*Exercise goal*: In the records that follow, the lines from the one containing "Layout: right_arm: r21" to the one containing "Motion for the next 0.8", inclusive, are to be given again exactly.

(Supplied data begins)

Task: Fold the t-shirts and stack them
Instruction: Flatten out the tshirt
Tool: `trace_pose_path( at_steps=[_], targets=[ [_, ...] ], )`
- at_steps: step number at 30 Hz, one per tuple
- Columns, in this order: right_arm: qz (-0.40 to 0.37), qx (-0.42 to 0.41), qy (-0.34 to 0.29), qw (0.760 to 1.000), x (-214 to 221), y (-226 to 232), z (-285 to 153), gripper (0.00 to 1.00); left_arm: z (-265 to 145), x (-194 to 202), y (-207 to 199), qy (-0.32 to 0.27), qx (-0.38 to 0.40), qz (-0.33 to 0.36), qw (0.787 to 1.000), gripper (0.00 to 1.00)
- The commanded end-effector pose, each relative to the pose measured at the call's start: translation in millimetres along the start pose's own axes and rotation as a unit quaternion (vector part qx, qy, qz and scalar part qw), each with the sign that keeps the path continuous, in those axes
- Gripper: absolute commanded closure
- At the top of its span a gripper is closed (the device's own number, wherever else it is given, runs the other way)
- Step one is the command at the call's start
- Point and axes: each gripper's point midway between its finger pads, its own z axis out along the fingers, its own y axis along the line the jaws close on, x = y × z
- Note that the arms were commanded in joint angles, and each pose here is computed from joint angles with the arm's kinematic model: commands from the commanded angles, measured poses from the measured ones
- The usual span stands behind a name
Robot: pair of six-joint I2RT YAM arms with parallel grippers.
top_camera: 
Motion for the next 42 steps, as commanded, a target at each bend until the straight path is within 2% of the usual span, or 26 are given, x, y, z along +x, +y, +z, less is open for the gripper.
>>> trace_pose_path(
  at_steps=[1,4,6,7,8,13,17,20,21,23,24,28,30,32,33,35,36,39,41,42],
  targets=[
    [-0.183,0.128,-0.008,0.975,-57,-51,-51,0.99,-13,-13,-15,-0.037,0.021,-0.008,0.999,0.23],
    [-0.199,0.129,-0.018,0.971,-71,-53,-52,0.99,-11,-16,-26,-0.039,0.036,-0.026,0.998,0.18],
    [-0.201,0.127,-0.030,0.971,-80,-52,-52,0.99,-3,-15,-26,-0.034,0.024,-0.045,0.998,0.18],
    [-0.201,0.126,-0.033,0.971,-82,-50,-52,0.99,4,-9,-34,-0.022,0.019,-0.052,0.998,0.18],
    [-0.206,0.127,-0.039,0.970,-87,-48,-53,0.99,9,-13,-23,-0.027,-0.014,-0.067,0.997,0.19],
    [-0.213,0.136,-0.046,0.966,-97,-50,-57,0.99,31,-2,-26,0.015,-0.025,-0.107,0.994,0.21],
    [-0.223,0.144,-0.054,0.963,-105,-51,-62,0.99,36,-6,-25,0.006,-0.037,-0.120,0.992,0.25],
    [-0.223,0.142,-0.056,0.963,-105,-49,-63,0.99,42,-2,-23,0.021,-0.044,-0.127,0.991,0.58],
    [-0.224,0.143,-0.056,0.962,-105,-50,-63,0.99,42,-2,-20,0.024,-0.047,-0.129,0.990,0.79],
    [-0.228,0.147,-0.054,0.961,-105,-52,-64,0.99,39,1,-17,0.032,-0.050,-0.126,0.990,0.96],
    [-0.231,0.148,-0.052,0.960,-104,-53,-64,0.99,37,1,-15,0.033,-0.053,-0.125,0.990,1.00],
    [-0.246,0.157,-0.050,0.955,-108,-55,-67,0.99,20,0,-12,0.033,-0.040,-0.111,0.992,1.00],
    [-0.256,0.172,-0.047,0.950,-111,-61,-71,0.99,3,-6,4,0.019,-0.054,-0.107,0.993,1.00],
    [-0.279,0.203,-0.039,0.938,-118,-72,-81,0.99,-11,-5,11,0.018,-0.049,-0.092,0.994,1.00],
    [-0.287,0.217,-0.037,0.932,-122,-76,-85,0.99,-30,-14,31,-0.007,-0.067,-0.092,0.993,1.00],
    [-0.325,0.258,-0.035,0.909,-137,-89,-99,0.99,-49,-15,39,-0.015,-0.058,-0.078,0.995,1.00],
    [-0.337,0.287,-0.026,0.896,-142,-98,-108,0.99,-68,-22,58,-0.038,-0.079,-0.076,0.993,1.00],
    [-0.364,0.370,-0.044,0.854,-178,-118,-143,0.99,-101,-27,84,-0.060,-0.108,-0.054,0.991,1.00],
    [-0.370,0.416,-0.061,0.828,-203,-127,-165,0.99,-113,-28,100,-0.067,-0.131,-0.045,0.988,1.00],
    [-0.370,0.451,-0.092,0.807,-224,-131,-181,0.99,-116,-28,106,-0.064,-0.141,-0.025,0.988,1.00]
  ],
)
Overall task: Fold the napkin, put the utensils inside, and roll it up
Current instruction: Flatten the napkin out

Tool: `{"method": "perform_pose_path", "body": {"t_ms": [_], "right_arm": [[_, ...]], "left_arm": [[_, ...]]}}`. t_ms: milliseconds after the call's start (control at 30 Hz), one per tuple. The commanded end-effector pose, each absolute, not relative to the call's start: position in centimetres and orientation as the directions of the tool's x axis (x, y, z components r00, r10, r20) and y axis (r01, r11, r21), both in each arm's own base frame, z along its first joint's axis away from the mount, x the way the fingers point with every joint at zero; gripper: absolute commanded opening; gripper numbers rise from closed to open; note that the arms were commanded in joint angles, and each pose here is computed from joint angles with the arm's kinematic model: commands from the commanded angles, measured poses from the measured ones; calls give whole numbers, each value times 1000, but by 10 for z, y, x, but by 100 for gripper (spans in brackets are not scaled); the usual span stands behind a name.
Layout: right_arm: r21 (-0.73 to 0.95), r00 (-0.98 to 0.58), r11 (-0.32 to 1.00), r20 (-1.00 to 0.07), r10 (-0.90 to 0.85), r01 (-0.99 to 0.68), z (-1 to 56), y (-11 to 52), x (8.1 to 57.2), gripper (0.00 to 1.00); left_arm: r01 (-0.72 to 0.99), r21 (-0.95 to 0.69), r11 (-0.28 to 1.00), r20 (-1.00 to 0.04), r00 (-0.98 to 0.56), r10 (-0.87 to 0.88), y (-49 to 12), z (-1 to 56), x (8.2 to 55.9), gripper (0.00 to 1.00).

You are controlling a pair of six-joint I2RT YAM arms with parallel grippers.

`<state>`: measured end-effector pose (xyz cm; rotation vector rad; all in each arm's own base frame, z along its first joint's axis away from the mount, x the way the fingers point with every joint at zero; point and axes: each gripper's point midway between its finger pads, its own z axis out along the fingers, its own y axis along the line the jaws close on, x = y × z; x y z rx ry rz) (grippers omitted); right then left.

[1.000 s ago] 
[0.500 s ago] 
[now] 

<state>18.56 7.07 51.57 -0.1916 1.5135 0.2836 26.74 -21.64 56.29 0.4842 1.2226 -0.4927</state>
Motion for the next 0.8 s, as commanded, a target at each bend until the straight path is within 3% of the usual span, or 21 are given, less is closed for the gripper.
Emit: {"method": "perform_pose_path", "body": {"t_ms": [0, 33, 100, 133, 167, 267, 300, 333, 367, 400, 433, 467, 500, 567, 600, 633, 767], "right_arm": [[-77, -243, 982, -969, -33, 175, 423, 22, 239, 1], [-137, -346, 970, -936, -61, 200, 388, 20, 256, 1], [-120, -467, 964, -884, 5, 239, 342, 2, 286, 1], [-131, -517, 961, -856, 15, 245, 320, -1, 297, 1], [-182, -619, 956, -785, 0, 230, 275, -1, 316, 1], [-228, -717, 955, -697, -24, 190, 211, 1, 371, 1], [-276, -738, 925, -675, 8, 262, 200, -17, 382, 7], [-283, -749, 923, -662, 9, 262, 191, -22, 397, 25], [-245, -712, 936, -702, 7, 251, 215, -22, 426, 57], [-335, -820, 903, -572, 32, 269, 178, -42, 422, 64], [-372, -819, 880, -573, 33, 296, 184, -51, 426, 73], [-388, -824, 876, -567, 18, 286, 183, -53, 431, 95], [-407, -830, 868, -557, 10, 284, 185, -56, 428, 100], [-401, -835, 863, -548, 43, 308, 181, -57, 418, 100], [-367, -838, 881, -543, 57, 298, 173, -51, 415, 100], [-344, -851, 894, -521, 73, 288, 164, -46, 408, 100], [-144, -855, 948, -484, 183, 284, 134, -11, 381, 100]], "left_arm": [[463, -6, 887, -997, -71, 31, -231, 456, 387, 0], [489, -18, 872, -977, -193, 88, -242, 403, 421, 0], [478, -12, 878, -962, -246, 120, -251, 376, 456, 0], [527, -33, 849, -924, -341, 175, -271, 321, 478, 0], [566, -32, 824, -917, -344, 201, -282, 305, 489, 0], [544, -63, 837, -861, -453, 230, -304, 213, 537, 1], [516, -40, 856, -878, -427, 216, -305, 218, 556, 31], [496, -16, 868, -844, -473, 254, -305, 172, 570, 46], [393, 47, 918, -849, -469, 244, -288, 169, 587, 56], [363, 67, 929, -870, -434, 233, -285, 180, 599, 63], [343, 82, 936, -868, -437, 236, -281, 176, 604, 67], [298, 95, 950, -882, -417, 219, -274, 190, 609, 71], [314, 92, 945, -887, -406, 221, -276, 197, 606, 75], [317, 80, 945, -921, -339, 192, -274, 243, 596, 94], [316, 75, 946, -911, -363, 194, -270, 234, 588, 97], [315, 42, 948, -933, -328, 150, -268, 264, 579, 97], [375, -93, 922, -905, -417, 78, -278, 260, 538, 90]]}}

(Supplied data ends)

*Solution to this task*:
Layout: right_arm: r21 (-0.73 to 0.95), r00 (-0.98 to 0.58), r11 (-0.32 to 1.00), r20 (-1.00 to 0.07), r10 (-0.90 to 0.85), r01 (-0.99 to 0.68), z (-1 to 56), y (-11 to 52), x (8.1 to 57.2), gripper (0.00 to 1.00); left_arm: r01 (-0.72 to 0.99), r21 (-0.95 to 0.69), r11 (-0.28 to 1.00), r20 (-1.00 to 0.04), r00 (-0.98 to 0.56), r10 (-0.87 to 0.88), y (-49 to 12), z (-1 to 56), x (8.2 to 55.9), gripper (0.00 to 1.00).

You are controlling a pair of six-joint I2RT YAM arms with parallel grippers.

`<state>`: measured end-effector pose (xyz cm; rotation vector rad; all in each arm's own base frame, z along its first joint's axis away from the mount, x the way the fingers point with every joint at zero; point and axes: each gripper's point midway between its finger pads, its own z axis out along the fingers, its own y axis along the line the jaws close on, x = y × z; x y z rx ry rz) (grippers omitted); right then left.

[1.000 s ago] 
[0.500 s ago] 
[now] 

<state>18.56 7.07 51.57 -0.1916 1.5135 0.2836 26.74 -21.64 56.29 0.4842 1.2226 -0.4927</state>
Motion for the next 0.8 s, as commanded, a target at each bend until the straight path is within 3% of the usual span, or 21 are given, less is closed for the gripper.

There is nothing more to the answer.